For decades, jumping onto a ferry at the last minute as it prepared to leave for one of the islands was almost a rite of passage in Greece. The lax safety procedures never bothered anyone. It was quaint to leap onto the loading ramp without being impeded by crush barriers, security checks or coast guard officers, but it was also convenient. But this view, commonly accepted for so many years, changed overnight.

On September 5, 36-year-old Antonis Karyotis attempted to board the Blue Horizon ferry as it was about to set sail from Piraeus to Crete. CCTV footage shows he was confronted by several crew members, one of whom pushed the passenger three times, causing him to slip and fall into the sea between the dock and the departing ship. Karyotis’s lifeless body was pulled from the water as the Blue Horizon continued on its course.

The footage brought right into Greek homes the brutal reality of this disregard for human life. There was shock over the barbarism displayed by the crew members involved, but questions were also asked about how this could be allowed to happen. Where were the safety procedures? Where were the coast guard officers on duty at the time? Why did the ferry captain not stop the vessel?

After a lifetime of giving short shrift to the idea, on September 6 Greeks were contemplating how their own lives might have been at risk when doing something as innocuous as rushing to board a ferry. It is often a feature of human nature, though, to ignore risks until an extreme event forces us to reevaluate.

Karyotis’s appalling death, over which three crew members are facing charges, took an even more disturbing turn when the ship’s master attempted to explain why the 36-year-old victim from Crete was prevented from boarding. “I thought he didn’t have a ticket,” he said in radio communication with other crew members aired on Greek TV. “I thought he was black, a Pakistani,” added the sailor.

The colour/ethnicity/race of the victim was offered as a mitigating factor to defend inexplicable actions. The seaman’s words are a chilling reminder of the societal and institutional racism that exists in Greece. The kind of prejudice that allows the term “black” or “Pakistani” to be used liberally as a catch-all description for anyone deemed to be inferior or dispensable. The kind of bigotry that means it is acceptable to consider the life of a migrant to be less valuable than anyone else’s. And the kind of cynicism that creates the sense that non-Greeks can be responsible for any kind of wickedness simply by existing.

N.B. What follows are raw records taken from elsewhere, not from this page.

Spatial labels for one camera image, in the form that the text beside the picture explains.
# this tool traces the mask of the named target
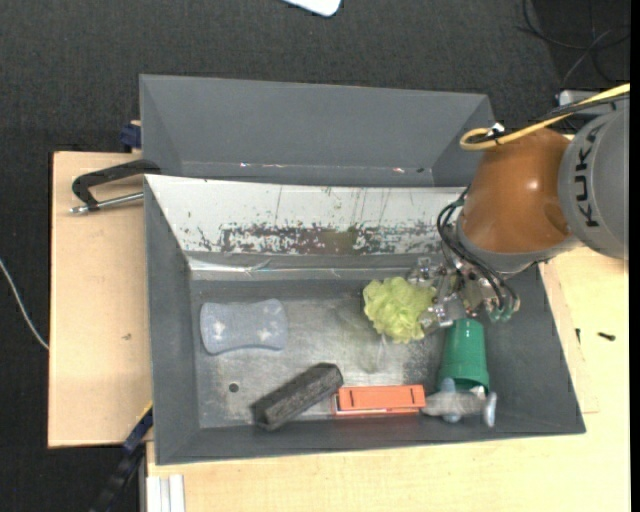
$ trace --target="cable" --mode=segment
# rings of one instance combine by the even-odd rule
[[[619,85],[612,89],[608,89],[599,94],[566,106],[568,112],[566,114],[556,115],[555,117],[550,118],[547,118],[545,116],[541,121],[538,121],[535,124],[509,134],[496,134],[495,131],[490,128],[474,128],[473,130],[469,130],[462,136],[462,138],[460,139],[460,147],[467,151],[478,151],[481,149],[492,148],[500,144],[506,144],[507,142],[514,141],[516,139],[519,139],[520,137],[524,137],[525,135],[529,135],[530,133],[540,130],[545,126],[549,126],[569,117],[571,114],[578,110],[578,106],[582,106],[583,108],[592,107],[594,104],[600,102],[601,100],[604,101],[612,98],[619,98],[630,94],[630,92],[630,83]]]
[[[487,280],[491,288],[493,288],[494,293],[498,299],[498,309],[504,311],[506,308],[505,304],[505,296],[500,290],[504,289],[508,293],[509,298],[509,308],[517,309],[517,305],[519,304],[518,295],[516,292],[509,286],[502,276],[491,269],[489,265],[483,262],[478,257],[469,253],[464,246],[462,246],[459,241],[454,240],[449,234],[446,232],[446,228],[449,226],[451,222],[451,217],[455,210],[464,205],[466,195],[469,192],[471,185],[467,186],[464,191],[460,194],[458,199],[453,203],[446,205],[438,214],[438,218],[436,220],[436,229],[438,230],[438,234],[442,240],[442,243],[446,245],[453,253],[458,256],[462,261],[468,262],[475,267],[475,269]]]
[[[563,87],[568,81],[569,77],[575,72],[575,70],[584,61],[586,57],[591,58],[593,67],[603,79],[605,79],[608,82],[615,82],[615,80],[609,77],[602,70],[602,67],[600,66],[600,62],[599,62],[600,52],[602,50],[612,48],[613,46],[616,46],[626,41],[627,39],[631,38],[631,25],[628,25],[628,24],[621,24],[621,25],[614,26],[613,28],[606,30],[602,34],[597,35],[596,28],[595,28],[595,19],[593,16],[593,0],[589,0],[588,8],[589,8],[589,21],[591,25],[591,31],[590,31],[591,43],[588,44],[587,46],[580,46],[580,45],[566,43],[558,39],[553,39],[549,37],[547,34],[545,34],[544,32],[542,32],[540,29],[535,27],[533,22],[531,21],[531,18],[529,17],[529,11],[527,9],[527,0],[522,0],[522,17],[524,18],[527,24],[527,28],[518,27],[520,30],[527,32],[529,34],[532,34],[549,44],[553,44],[555,46],[559,46],[561,48],[565,48],[569,50],[579,50],[584,52],[584,54],[580,56],[580,58],[573,64],[573,66],[571,66],[571,69],[565,74],[562,81]],[[600,44],[601,40],[603,40],[605,37],[612,34],[615,30],[619,30],[619,29],[628,29],[628,33],[614,41],[611,41],[610,43]]]
[[[2,261],[2,258],[0,258],[0,270],[2,270],[2,273],[5,275],[5,277],[7,278],[7,281],[9,282],[9,286],[11,287],[11,291],[13,292],[13,295],[16,298],[16,302],[18,303],[18,306],[20,306],[20,311],[22,311],[22,316],[24,317],[25,321],[27,322],[27,325],[29,326],[29,329],[31,329],[31,332],[33,333],[33,335],[38,340],[38,343],[40,343],[40,345],[42,345],[44,348],[49,350],[49,344],[40,335],[40,333],[36,329],[35,325],[33,325],[33,322],[31,321],[31,318],[29,317],[29,314],[27,313],[27,310],[24,307],[24,303],[22,302],[22,297],[20,297],[20,293],[18,292],[18,289],[16,288],[16,285],[13,282],[13,279],[11,278],[11,274],[9,274],[9,271],[7,270],[7,267],[5,267],[4,262]]]

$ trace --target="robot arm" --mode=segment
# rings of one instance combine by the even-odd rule
[[[622,95],[617,108],[571,141],[546,126],[593,103],[553,111],[515,134],[481,129],[463,137],[464,149],[485,152],[471,185],[438,218],[444,263],[418,262],[409,276],[438,290],[421,317],[426,334],[483,308],[492,320],[508,320],[519,307],[508,278],[579,245],[628,258],[629,86],[612,91],[592,101]]]

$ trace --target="green cup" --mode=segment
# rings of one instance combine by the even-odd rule
[[[461,318],[447,330],[438,382],[446,377],[453,379],[456,389],[484,386],[489,393],[484,327],[477,320]]]

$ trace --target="dark floor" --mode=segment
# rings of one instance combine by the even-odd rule
[[[517,0],[344,0],[330,19],[279,0],[0,2],[0,257],[35,324],[46,335],[49,154],[123,151],[139,73],[482,92],[513,128],[563,87],[629,81],[630,0],[528,5],[555,42]],[[118,450],[46,449],[48,356],[2,276],[0,322],[0,511],[87,510]]]

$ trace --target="orange object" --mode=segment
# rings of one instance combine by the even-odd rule
[[[558,199],[558,168],[569,141],[542,129],[486,150],[460,216],[486,251],[541,251],[569,236]]]
[[[336,416],[417,414],[426,405],[424,387],[357,386],[340,388],[334,395]]]

It is this environment that allowed vigilantes to go hunting this summer for irregular migrants crossing into Evros, northeastern Greece, from Turkey, and to live-stream their expeditions over the Internet, with viewers sending in messages encouraging violence, even killings. It also made an ultra-nationalist MP feel he had the licence to claim migrants had been starting fires and impeding the work of firefighters without fearing he would be charged with inciting racial violence. It permitted government officials to toy with such conspiracy theories, including Prime Minister Kyriakos Mitsotakis, who claimed in Parliament on August 31 - without providing any evidence - that the Evros fire, the largest recorded in Europe over the last few decades, was almost certainly man-made and lit on routes used by migrants to make their illegal crossings.

Again, though, in an instant extreme events turned flawed perceptions on their head. As Storm Daniel dumped months’ worth of rain in Thessaly on September 4 and 5, causing almost 20 deaths, extensive flooding and widespread damage, it was Greeks who felt the pain and helplessness of losing everything they owned and worked for. It was Greeks who found themselves having to flee their homes with what few belongings they could gather, climbing into rubber dinghies to escape destruction and reach safety. It was Greeks who spoke of having to leave the land they and their ancestors inhabited for decades in search of a future elsewhere. It was Greeks who would be transferred to temporary accommodation in the Koutsochero camp, which had housed refugees until the storm arrived. It was Greeks who became climate refugees in their own country, like those who also lost their homes in this summer’s devastating wildfires.

Once more, the fragility of our existence was revealed to us. We saw how fate can twist wickedly and sweep away our nonchalance about things staying as they are because that is all we have known in our lifetimes. The certainties we had about our world, and our place in it, are being breached one by one, like the flood barriers in the Thessaly plain and on Mount Pelion or firebreaks in Evros and on Mount Parnitha.

Whether in the form that caused or was used to justify the violent death of Antonis Karyotis or the sinister scapegoating of migrants over this summer’s wildfires, racial prejudice will probably prove the last preconception to be eroded by these changing times in the climate crisis era. Despite the recent cataclysmic events, no doubt some Greeks will continue to refuse to accept that we are all brothers and sisters with finite time, space and resources on this planet.

What they can’t ignore after this cruel summer is that we all live under the same scorching sun and the same fierce rain, which are making the lives we were accustomed to increasingly untenable. The last few weeks should leave us in no doubt that we are all in the same boat, and we are all being shoved off it.